WORK REQUEST = Down to the last line, set down the material below exactly, excluding pictures.

RECORDED DATA =
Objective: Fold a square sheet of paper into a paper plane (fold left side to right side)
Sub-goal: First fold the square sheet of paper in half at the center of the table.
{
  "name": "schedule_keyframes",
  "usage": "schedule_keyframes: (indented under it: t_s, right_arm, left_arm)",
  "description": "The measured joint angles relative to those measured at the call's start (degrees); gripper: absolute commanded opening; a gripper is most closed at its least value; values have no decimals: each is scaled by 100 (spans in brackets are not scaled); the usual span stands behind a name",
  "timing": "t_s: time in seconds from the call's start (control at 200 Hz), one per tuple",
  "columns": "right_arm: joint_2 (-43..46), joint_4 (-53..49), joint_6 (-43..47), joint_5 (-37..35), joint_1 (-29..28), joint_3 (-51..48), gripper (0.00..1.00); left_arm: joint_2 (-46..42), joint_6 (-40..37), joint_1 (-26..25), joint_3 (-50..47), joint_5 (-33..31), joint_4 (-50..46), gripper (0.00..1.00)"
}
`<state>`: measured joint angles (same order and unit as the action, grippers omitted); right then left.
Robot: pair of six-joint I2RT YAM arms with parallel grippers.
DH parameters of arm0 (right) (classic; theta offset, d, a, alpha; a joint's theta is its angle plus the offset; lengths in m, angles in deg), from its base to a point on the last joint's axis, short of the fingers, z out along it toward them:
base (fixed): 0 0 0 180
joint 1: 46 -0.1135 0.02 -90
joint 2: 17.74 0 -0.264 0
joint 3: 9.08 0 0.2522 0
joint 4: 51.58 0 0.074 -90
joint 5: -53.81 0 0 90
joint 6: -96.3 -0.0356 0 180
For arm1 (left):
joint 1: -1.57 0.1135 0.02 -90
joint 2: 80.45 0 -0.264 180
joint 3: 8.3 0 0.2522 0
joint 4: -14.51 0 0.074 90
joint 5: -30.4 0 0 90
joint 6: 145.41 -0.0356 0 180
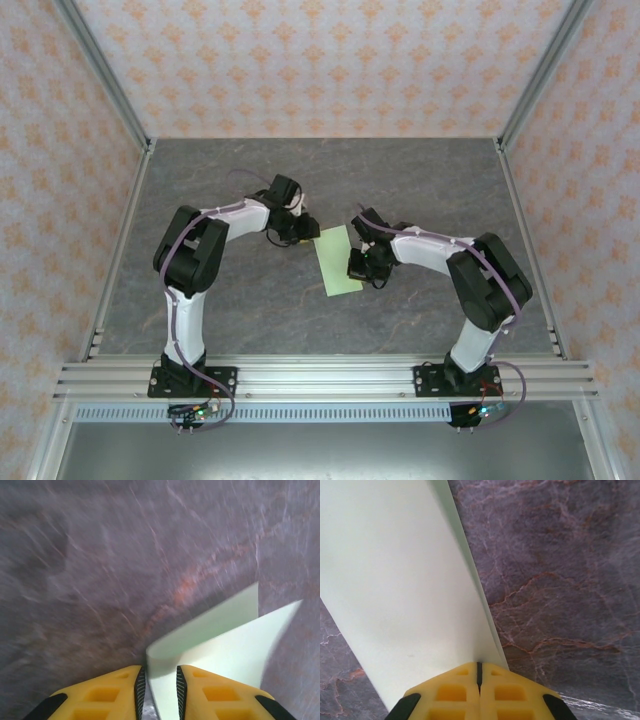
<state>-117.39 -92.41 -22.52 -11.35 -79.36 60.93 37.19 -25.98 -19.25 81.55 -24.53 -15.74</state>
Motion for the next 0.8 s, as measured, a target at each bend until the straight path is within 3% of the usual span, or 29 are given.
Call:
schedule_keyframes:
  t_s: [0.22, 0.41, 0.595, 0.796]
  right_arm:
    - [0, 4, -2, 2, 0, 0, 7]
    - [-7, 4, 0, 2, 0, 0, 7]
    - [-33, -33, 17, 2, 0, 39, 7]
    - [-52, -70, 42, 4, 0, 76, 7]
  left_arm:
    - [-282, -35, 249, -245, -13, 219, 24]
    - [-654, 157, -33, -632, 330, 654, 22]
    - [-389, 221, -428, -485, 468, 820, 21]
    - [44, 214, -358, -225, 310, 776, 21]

EXERCISE OUTPUT =
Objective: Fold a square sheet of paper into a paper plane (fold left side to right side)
Sub-goal: First fold the square sheet of paper in half at the center of the table.
{
  "name": "schedule_keyframes",
  "usage": "schedule_keyframes: (indented under it: t_s, right_arm, left_arm)",
  "description": "The measured joint angles relative to those measured at the call's start (degrees); gripper: absolute commanded opening; a gripper is most closed at its least value; values have no decimals: each is scaled by 100 (spans in brackets are not scaled); the usual span stands behind a name",
  "timing": "t_s: time in seconds from the call's start (control at 200 Hz), one per tuple",
  "columns": "right_arm: joint_2 (-43..46), joint_4 (-53..49), joint_6 (-43..47), joint_5 (-37..35), joint_1 (-29..28), joint_3 (-51..48), gripper (0.00..1.00); left_arm: joint_2 (-46..42), joint_6 (-40..37), joint_1 (-26..25), joint_3 (-50..47), joint_5 (-33..31), joint_4 (-50..46), gripper (0.00..1.00)"
}
`<state>`: measured joint angles (same order and unit as the action, grippers omitted); right then left.
Robot: pair of six-joint I2RT YAM arms with parallel grippers.
DH parameters of arm0 (right) (classic; theta offset, d, a, alpha; a joint's theta is its angle plus the offset; lengths in m, angles in deg), from its base to a point on the last joint's axis, short of the fingers, z out along it toward them:
base (fixed): 0 0 0 180
joint 1: 46 -0.1135 0.02 -90
joint 2: 17.74 0 -0.264 0
joint 3: 9.08 0 0.2522 0
joint 4: 51.58 0 0.074 -90
joint 5: -53.81 0 0 90
joint 6: -96.3 -0.0356 0 180
For arm1 (left):
joint 1: -1.57 0.1135 0.02 -90
joint 2: 80.45 0 -0.264 180
joint 3: 8.3 0 0.2522 0
joint 4: -14.51 0 0.074 90
joint 5: -30.4 0 0 90
joint 6: 145.41 -0.0356 0 180
<state>-117.39 -92.41 -22.52 -11.35 -79.36 60.93 37.19 -25.98 -19.25 81.55 -24.53 -15.74</state>
Motion for the next 0.8 s, as measured, a target at each bend until the straight path is within 3% of the usual span, or 29 are given.
Call:
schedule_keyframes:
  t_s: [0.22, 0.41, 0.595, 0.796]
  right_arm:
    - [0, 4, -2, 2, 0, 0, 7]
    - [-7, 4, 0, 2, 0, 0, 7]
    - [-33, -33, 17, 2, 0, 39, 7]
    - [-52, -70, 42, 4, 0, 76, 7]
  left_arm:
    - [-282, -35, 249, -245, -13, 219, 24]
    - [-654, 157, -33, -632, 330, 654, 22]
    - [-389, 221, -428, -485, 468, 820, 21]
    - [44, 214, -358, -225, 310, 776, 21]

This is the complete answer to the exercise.